Une équipe de journalistes de L’œil du 20 heures a mené l’enquête dans le Nord sur la sous-location de terres agricoles. Un sujet tabou dans notre région car la pratique est strictement interdite par la loi. Explications.
"Certains agriculteurs n’ont plus besoin de travailler"
Dans ce champ du Nord situé à Saint-Python les arracheuses de pomme de terre viennent de Belgique. Une fois les bennes remplies, les camions prennent la direction de Tournai, à 2h15 du lieu de récolte.
De l’autre côté de la frontière, les patates sont stockées au milieu des pommes de terre belges, dans un hangar. La gérante de la société explique alors au journaliste qu’elle loue 150 hectares de terres à une dizaine d’agriculteurs éparpillés un peu partout dans la région.

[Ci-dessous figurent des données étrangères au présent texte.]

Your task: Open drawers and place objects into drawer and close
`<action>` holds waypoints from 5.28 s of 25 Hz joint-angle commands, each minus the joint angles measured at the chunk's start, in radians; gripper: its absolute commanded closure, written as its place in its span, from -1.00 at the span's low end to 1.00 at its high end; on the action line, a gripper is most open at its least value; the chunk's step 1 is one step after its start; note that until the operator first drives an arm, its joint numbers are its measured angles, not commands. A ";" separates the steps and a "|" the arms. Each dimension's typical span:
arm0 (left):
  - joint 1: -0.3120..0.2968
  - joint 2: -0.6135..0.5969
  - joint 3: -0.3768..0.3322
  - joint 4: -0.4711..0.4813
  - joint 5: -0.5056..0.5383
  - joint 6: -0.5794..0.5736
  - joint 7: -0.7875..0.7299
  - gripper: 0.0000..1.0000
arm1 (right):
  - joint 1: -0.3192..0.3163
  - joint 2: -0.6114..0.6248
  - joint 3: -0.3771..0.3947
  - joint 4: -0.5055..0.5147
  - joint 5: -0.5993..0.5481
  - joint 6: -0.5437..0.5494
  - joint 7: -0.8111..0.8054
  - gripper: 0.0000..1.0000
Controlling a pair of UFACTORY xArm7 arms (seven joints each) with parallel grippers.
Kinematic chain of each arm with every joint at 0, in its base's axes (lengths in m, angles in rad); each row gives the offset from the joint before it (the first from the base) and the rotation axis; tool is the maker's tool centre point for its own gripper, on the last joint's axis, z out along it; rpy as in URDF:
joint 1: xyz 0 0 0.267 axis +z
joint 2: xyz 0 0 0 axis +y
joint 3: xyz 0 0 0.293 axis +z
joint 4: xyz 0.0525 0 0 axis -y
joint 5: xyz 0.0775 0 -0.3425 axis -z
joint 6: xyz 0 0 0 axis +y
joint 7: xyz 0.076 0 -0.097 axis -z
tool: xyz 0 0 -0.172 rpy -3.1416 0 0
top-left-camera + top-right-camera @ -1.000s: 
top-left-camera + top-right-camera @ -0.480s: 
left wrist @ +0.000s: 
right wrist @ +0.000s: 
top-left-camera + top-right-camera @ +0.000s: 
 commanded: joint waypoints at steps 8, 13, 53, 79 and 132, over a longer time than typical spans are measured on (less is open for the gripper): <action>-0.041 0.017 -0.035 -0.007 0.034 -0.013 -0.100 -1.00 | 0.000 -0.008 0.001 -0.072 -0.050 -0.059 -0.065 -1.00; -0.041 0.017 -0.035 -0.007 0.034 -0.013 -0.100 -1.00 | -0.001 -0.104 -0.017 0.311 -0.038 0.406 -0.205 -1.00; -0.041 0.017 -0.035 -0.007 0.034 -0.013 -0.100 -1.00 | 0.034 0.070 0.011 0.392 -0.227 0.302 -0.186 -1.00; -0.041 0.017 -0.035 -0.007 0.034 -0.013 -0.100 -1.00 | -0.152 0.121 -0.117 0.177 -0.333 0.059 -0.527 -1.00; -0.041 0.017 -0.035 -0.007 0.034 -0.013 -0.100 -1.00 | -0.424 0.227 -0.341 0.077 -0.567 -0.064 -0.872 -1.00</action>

1500 euros l’hectare contre 180 euros dans la loi
Or, louer un hectare de parcelle pour un propriétaire d’une terre est strictement encadré par la loi. Cette pratique s’appelle le fermage. Dans notre région, le prix d’un hectare oscille entre 120 et 178 euros annuels.
Prenons donc un exemple : un propriétaire loue un hectare à un agriculteur 150 euros. Celui-ci sous-loue par la suite cet hectare à un agriculteur belge qui paie 1500 euros. L’argent récolté tombe dans la poche de l’agriculteur français, et non du propriétaire. Une pratique dénoncée par Pierre Delannoy, représentant des propriétaires dans le Nord Pas-de-Calais.

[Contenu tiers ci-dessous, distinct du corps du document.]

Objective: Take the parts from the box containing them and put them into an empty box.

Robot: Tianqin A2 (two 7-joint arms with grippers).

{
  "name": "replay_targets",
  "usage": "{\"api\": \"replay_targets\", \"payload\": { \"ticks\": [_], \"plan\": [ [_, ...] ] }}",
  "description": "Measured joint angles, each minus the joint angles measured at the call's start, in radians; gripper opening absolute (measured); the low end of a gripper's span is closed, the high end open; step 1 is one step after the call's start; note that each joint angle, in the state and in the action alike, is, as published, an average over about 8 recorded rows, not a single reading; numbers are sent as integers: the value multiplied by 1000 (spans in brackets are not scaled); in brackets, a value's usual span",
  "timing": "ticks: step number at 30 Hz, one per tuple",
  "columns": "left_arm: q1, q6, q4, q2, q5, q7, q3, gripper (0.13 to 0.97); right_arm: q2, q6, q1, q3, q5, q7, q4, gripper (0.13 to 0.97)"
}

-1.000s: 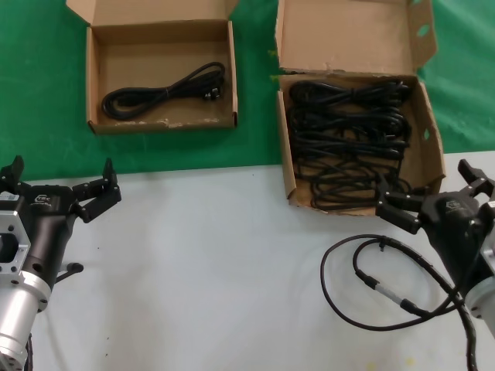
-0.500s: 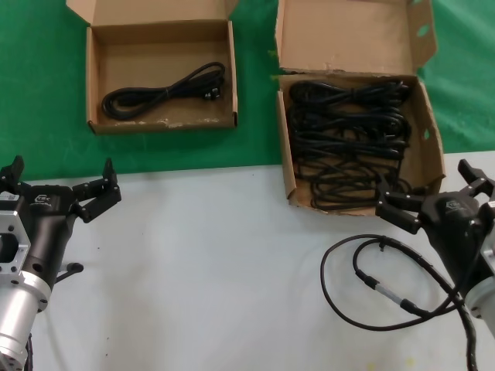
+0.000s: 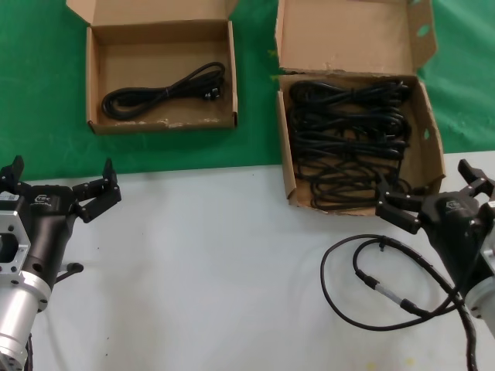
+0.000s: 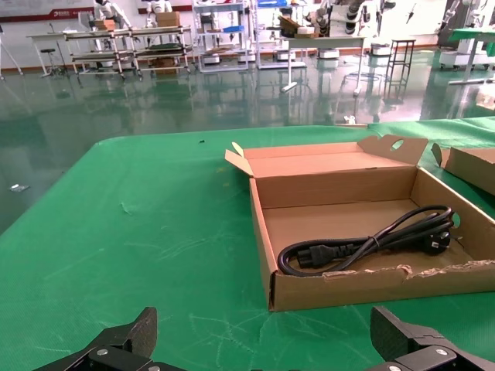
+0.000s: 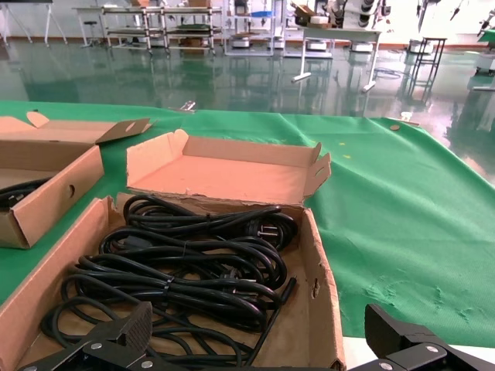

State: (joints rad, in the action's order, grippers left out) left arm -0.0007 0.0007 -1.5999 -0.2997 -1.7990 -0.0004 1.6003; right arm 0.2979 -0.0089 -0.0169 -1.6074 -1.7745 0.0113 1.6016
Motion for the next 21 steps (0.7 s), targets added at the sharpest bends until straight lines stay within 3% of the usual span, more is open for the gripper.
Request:
{"api": "replay_targets", "payload": {
  "ticks": [21],
  "plan": [
    [0, 0, 0, 0, 0, 0, 0, 966, 0, 0, 0, 0, 0, 0, 0, 966]
  ]
}}
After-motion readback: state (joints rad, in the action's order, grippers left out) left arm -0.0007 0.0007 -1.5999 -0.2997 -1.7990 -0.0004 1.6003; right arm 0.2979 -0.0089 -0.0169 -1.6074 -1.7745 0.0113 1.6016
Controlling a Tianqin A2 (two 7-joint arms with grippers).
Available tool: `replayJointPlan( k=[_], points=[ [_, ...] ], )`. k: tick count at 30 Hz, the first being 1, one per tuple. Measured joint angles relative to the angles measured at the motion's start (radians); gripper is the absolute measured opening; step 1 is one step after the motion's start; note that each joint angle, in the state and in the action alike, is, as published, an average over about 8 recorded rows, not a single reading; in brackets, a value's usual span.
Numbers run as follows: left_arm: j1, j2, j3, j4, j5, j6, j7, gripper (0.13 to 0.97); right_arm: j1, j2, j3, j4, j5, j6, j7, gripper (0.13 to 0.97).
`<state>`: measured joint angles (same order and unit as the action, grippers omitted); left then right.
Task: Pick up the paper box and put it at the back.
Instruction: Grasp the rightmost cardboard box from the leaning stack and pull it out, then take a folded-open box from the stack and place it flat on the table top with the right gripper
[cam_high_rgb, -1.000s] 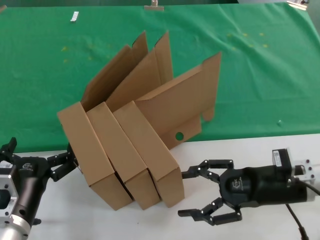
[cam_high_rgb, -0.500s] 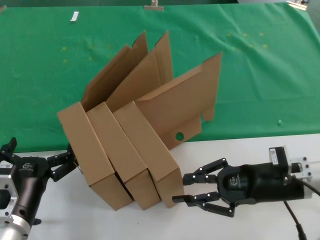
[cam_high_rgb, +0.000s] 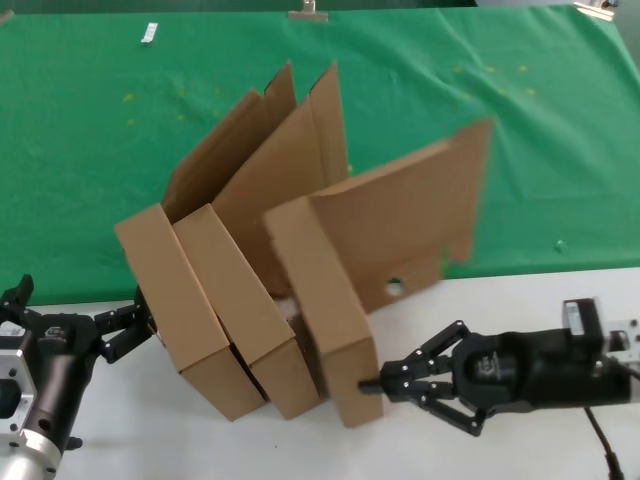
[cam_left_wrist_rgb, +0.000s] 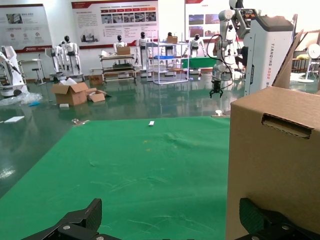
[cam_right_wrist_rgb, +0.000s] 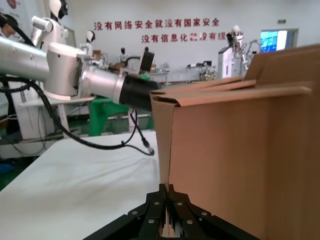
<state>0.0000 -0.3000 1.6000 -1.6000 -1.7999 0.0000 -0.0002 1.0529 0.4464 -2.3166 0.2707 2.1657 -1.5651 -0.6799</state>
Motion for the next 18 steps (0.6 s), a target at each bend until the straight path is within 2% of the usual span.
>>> replayJointPlan(
  k=[4, 12, 15, 18],
  points=[
    [0.000, 0.000, 0.000, 0.000, 0.000, 0.000, 0.000, 0.966, -0.047, 0.057, 0.078, 0.110, -0.020, 0.021, 0.048, 0.157],
    [0.000, 0.000, 0.000, 0.000, 0.000, 0.000, 0.000, 0.966, -0.153, 0.236, 0.243, 0.382, -0.051, 0.095, 0.177, 0.155],
    [0.000, 0.000, 0.000, 0.000, 0.000, 0.000, 0.000, 0.966, -0.141, 0.290, 0.288, 0.430, -0.091, 0.136, 0.189, 0.154],
    [0.000, 0.000, 0.000, 0.000, 0.000, 0.000, 0.000, 0.966, -0.073, 0.316, 0.322, 0.416, -0.166, 0.191, 0.166, 0.153]
  ],
)
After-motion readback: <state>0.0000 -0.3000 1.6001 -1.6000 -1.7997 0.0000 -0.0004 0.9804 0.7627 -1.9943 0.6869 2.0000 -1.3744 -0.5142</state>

La métropole ferme les yeux
Autour de Lille, la MEL (Métropole Européenne de Lille) est le plus gros propriétaire avec 855 hectares de parcelles agricoles, attribuées à 168 agriculteurs. L’œil du 20 heures a donc interrogé Gérard Caudron, vice-président de la MEL et maire de Villeneuve d’Ascq, qui concède avoir ignoré le problème pendant plusieurs années.

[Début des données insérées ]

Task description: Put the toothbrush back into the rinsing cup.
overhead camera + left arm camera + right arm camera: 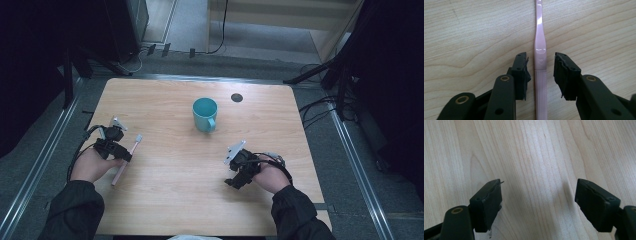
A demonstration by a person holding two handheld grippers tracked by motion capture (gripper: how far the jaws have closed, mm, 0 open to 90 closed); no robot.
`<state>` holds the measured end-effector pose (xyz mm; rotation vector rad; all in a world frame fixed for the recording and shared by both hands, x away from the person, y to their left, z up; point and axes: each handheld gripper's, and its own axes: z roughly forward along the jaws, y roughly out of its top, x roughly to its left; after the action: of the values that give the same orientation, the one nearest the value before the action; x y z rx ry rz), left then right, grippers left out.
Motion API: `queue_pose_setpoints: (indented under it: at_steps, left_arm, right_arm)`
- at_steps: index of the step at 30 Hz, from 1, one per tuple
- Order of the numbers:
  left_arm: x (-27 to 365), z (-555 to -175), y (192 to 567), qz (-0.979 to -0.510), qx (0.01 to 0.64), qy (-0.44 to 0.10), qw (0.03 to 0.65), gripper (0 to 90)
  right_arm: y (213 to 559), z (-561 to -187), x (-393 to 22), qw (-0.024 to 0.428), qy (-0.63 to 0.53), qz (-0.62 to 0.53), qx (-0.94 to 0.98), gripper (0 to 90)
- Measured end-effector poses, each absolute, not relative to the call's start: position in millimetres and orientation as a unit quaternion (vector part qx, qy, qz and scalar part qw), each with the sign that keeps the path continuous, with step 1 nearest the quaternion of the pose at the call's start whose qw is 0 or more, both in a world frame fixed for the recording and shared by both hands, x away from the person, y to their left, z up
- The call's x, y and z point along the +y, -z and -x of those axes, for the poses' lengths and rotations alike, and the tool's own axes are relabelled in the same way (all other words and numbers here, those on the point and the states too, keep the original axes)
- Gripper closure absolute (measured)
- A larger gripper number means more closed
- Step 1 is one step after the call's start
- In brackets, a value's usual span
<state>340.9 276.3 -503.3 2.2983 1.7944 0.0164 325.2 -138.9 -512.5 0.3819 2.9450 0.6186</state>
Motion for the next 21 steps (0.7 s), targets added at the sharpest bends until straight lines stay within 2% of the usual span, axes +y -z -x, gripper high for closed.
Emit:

"Les élus ne veulent pas d’histoire avec ni les agriculteurs, ni les syndicats agricoles. Face au risque d’avoir des conflits, ils ont préféré fermer les yeux et ne rien faire." Gérard Caudron, vice-président de la MEL
La MEL affirme qu’une hausse des contrôles aura lieu dans les prochains mois, pour vérifier que les agriculteurs locataires de parcelles dans la région sont bel et bien les exploitants de ces terres.